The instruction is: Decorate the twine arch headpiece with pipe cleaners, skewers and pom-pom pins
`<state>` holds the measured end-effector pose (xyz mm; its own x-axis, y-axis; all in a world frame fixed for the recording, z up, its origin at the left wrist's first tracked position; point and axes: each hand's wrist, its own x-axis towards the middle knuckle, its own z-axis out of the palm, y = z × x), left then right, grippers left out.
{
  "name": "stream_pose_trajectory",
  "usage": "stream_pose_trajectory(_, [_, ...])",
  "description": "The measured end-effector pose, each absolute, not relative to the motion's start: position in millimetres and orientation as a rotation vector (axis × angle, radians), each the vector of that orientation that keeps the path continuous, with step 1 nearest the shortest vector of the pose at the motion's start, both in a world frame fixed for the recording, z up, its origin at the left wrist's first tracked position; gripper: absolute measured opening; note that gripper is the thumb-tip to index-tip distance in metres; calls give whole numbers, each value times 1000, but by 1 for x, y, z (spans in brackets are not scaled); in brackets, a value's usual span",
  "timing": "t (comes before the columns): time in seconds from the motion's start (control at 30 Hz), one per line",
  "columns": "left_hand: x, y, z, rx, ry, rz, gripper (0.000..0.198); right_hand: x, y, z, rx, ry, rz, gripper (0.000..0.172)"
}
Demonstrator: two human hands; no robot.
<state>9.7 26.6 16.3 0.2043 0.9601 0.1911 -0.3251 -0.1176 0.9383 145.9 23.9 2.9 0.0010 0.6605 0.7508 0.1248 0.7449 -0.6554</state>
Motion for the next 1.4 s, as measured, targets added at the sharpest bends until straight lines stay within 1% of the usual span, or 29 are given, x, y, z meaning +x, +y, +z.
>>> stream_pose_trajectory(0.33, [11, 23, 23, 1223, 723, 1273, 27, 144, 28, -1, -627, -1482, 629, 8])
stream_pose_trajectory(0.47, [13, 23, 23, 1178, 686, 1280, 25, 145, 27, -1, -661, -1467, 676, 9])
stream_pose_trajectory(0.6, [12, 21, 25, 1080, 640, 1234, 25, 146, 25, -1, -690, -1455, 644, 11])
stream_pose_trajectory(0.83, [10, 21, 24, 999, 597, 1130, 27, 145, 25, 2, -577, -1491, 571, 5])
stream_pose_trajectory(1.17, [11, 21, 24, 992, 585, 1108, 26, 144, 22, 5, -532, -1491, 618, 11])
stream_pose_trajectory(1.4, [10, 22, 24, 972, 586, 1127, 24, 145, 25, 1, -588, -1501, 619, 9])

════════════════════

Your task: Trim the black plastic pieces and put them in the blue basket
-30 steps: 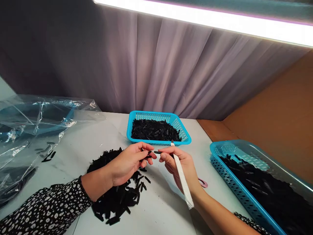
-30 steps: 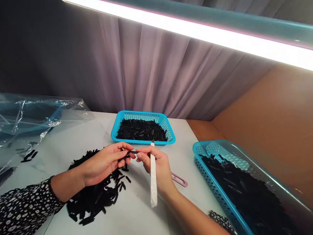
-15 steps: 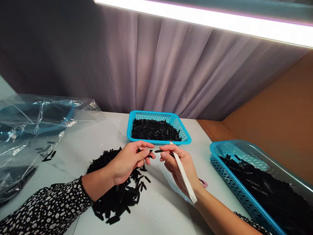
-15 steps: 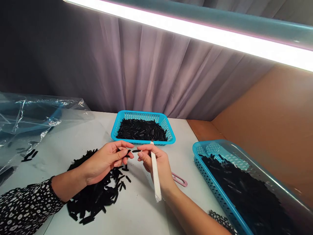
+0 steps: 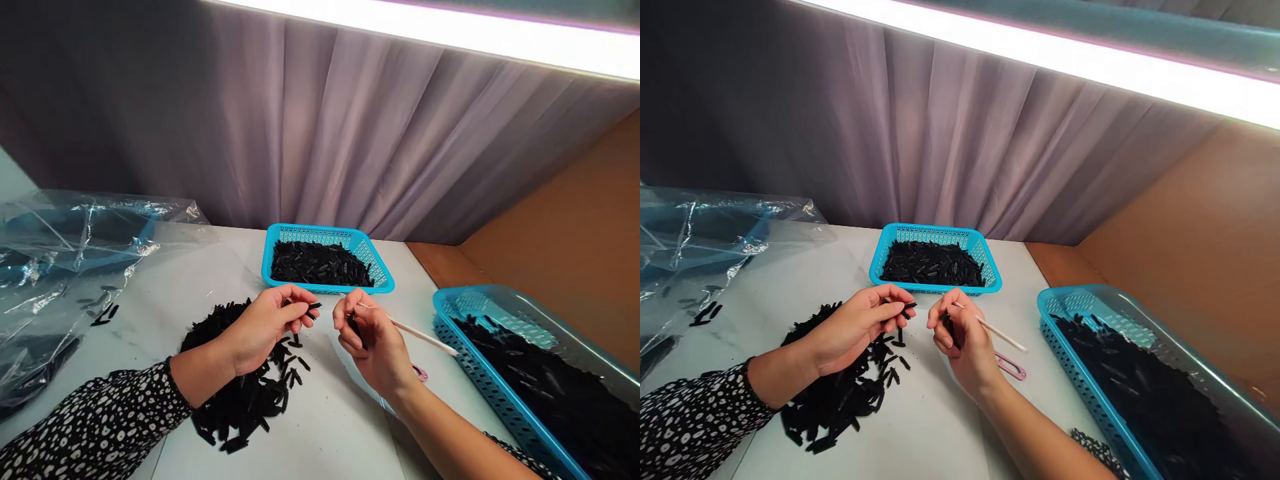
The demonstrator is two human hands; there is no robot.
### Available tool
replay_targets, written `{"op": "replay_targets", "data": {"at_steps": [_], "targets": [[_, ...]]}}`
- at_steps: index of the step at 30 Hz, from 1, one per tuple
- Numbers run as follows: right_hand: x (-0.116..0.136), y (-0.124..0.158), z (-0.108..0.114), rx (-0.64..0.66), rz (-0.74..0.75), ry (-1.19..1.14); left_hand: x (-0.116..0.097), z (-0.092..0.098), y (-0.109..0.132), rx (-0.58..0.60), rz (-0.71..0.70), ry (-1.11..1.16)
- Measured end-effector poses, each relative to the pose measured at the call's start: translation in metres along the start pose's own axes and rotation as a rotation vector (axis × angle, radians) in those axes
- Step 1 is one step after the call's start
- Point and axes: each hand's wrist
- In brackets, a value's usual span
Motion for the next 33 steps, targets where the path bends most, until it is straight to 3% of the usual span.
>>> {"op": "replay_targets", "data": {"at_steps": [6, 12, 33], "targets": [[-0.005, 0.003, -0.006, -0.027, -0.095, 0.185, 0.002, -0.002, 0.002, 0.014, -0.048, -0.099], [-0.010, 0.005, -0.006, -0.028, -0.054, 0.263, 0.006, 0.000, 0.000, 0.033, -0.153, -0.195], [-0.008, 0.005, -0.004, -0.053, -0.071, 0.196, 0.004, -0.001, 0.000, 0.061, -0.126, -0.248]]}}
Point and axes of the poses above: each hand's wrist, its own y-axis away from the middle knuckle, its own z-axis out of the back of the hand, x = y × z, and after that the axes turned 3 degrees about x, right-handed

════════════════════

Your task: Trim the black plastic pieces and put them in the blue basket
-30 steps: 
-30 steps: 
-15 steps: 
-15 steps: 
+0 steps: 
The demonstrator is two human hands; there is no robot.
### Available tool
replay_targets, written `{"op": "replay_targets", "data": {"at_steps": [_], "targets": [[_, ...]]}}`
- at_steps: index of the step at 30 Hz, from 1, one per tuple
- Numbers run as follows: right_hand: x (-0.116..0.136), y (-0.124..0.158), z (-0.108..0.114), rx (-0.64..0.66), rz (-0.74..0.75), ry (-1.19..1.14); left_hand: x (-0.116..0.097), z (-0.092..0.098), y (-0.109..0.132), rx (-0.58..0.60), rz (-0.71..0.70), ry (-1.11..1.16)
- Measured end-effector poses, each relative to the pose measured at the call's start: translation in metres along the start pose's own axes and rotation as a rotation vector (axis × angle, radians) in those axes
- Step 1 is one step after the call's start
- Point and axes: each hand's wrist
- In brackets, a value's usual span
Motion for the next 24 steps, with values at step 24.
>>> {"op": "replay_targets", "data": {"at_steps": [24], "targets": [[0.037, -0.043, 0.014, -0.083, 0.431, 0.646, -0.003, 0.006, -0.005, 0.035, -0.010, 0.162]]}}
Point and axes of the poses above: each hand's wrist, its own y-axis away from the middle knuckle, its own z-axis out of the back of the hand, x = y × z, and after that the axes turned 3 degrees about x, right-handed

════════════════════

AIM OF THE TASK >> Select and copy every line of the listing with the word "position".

PROBLEM SOLUTION >>
`<state>` holds the measured end-effector pose (xyz mm; its own x-axis, y-axis; all in a world frame fixed for the recording, z up, its origin at the left wrist's first tracked position; point and axes: each hand's wrist, its own x-axis towards the middle knuckle, its own z-axis out of the palm, y = z × x), left then right, grippers left out.
  "description": "The measured end-effector pose, each absolute, not relative to the motion's start: position in millimetres and orientation as a rotation vector (axis × angle, radians), each the vector of that orientation that keeps the path continuous, with step 1 nearest the shortest vector of the pose at the motion's start, both in a world frame fixed for the recording, z up, its origin at the left wrist's first tracked position; gripper: absolute measured opening; note that gripper is the thumb-tip to index-tip distance in metres; calls give whole numbers, each value times 1000, but by 1 for x, y, z (spans in brackets are not scaled); in brackets, a value's usual span",

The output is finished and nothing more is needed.